¿Puede hablar el subalterno? Una lectura de Spivak

Juan Antonio Lan
FLACSO-Ecuador


Gayatri Chakravorty Spivak, en su reconocido ensayo ¿Puede hablar el subalterno?,
plantea una provocadora afirmación: el subalterno no puede hablar y, si llega a hacerlo,
deja de serlo. Esta sentencia, que puede parecer paradójica o incluso contradictoria, está
sostenida por un complejo aparato teórico nutrido de autores del posestructuralismo, lo
cual vuelve densa su lectura. El caso de las viudas bengalíes que se lanzaban a las piras
funerarias de sus maridos —y cómo estas prácticas fueron cooptadas tanto por el
discurso colonial como por el nacionalismo indio— sirve como ejemplo clave de su
idea cental.


La subalternidad, para Spivak, no se define únicamente por la falta de poder económico
o político, sino por la imposibilidad de ocupar un lugar dentro del campo de
significación. Es decir, el subalterno no tiene acceso a un canal legítimo desde el cual
enunciar su experiencia. Otros hablan en su nombre (el poder colonial, las élites
masculinas o los intelectuales) y anulan su voz antes de que esta siquiera pueda
articularse. En el caso de las viudas, los hombres asumieron el derecho de interpretar
sus actos sin que existiera una vía de comunicación efectiva para que ellas mismas
explicaran sus motivaciones. Por tanto, no es que no hablaran, sino que no había
interlocutor que pudiera escuchar su enunciación desde una posición de reconocimiento.
Spivak enmarca su análisis dentro de los debates poscoloniales y feministas, alejándose
ciertamente de las aproximaciones meramente materiales o empíricas. Su propuesta
tiene implicaciones epistemológicas profundas: si aceptar que el subalterno no puede
hablar implica que es imposible conocerlo desde la historiografía tradicional, entonces
cualquier intento de estudiar al subalterno desde fuera de sus propias condiciones de
posibilidad corre el riesgo de reproducir su silenciamiento. Este dilema tensiona la
práctica historiográfica, abriendo un cuestionamiento sobre los límites del conocimiento
y la representación.


Uno de los aportes más relevantes de Spivak es su insistencia en concebir al sujeto
postcolonial como fragmentario y heterogéneo, atravesado inevitablemente por el género. En este sentido, introduce la figura del gendered postcolonial subject, el sujeto
postcolonial marcado por la experiencia de género. Esta dimensión es crucial, ya que la
mujer subalterna, en particular, se encuentra doblemente excluida: como mujer y como
colonizada. Su diferencia radical no reside en una esencia, sino en el hecho de que su
voz no forma parte del discurso dominante.

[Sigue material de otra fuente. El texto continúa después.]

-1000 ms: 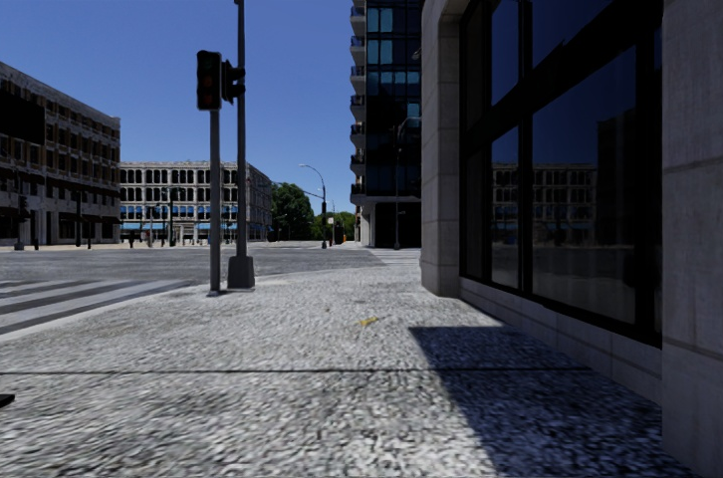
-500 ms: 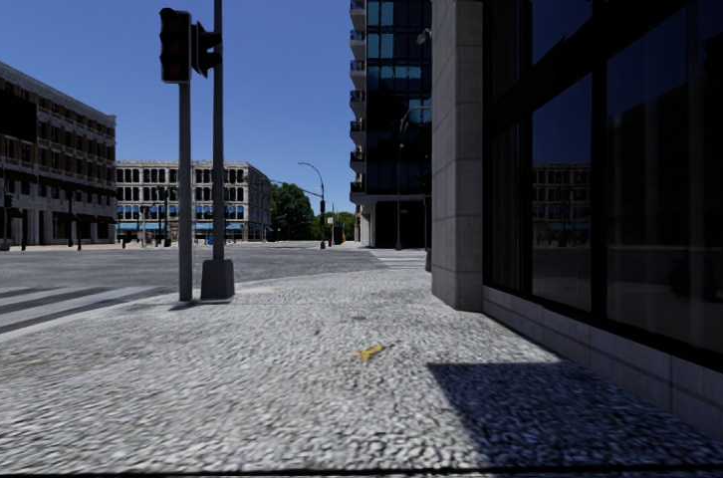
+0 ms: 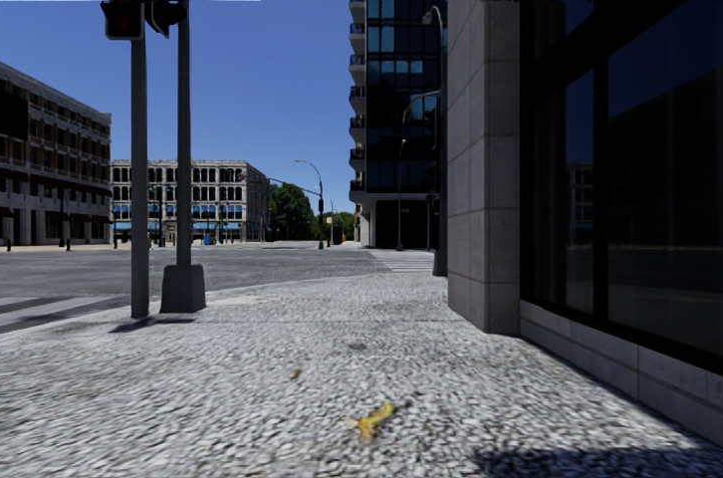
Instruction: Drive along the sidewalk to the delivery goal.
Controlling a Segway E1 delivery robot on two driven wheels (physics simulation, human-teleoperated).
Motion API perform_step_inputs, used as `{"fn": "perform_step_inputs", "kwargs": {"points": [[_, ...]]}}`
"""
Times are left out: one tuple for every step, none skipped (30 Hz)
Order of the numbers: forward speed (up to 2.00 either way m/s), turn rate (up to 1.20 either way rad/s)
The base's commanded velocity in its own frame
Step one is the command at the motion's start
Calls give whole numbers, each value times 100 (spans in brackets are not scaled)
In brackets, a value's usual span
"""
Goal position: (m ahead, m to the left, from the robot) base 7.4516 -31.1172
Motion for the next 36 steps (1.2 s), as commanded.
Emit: {"fn": "perform_step_inputs", "kwargs": {"points": [[200,0],[200,0],[200,0],[200,0],[200,0],[200,0],[200,0],[200,0],[200,0],[200,0],[200,0],[200,0],[200,0],[200,0],[200,0],[200,0],[200,0],[200,0],[200,0],[200,0],[200,0],[200,0],[200,0],[200,0],[200,0],[200,0],[200,0],[200,0],[200,0],[200,0],[200,0],[200,0],[200,0],[200,0],[200,0],[200,0]]}}
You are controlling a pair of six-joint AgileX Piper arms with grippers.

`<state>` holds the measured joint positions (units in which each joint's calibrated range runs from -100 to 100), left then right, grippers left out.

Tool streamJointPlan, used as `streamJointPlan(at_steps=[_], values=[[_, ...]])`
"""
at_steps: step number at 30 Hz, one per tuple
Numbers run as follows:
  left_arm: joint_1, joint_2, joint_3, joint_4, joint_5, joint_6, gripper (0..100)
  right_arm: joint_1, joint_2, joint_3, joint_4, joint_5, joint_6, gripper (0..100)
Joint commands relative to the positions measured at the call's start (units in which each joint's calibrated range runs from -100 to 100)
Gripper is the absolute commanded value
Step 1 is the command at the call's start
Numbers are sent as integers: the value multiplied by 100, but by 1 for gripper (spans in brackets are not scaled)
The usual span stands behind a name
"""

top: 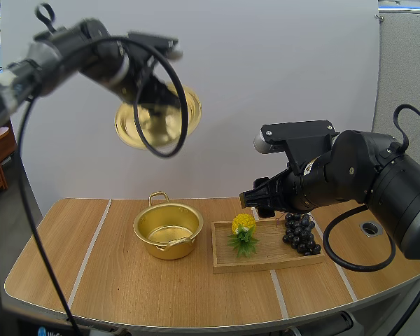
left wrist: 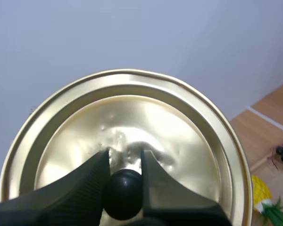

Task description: Open the pot, put the pineapple inside, and close it

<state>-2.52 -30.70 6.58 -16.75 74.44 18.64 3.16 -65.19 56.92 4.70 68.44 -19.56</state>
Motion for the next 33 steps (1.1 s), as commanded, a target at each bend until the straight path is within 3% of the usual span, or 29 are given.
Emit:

La obra de Spivak si bien se nutre del posestructuralismo, también se distancia de
cualquier forma de esencialismo que idealice un sujeto nativo auténtico y puro. A través
de la deconstrucción, Spivak busca no solo desenmascarar las estrategias discursivas del
poder colonial, sino también visibilizar los silencios estructurales y los ángulos ciegos
que han dejado fuera a los sujetos subalternos. Así, propone una crítica que se sitúa
entre la reconstrucción y la opacidad al apostar por una lectura a contrapelo de las
narrativas establecidas.


Su planteamiento ha generado críticas, especialmente por considerar que el subalterno
estaría condenado a un silencio absoluto, lo que convertiría su figura en una categoría
puramente teórica, inaccesible en la práctica. No obstante, Spivak ha respondido
matizando su posición: no se trata de que el subalterno no hable en términos absolutos,
sino de que no existen condiciones discursivas que le permitan ser escuchado como tal.
Por eso, insiste en la necesidad de trazar un itinerario del silencio, una forma de abrir
espacios para que esas voces marginadas puedan, eventualmente, encontrar un lugar de
enunciación.


En definitiva, el pensamiento de Spivak nos obliga a repensar las formas en que
concebimos la voz, la representación y la agencia dentro del discurso postcolonial. No
se trata de hablar “por” el subalterno, sino de cuestionar los marcos que históricamente
han impedido que sus palabras sean significativas. Su trabajo no ofrece soluciones
sencillas, pero sí una vía crítica para desmontar los mecanismos de exclusión que
estructuran tanto la historia como el conocimiento.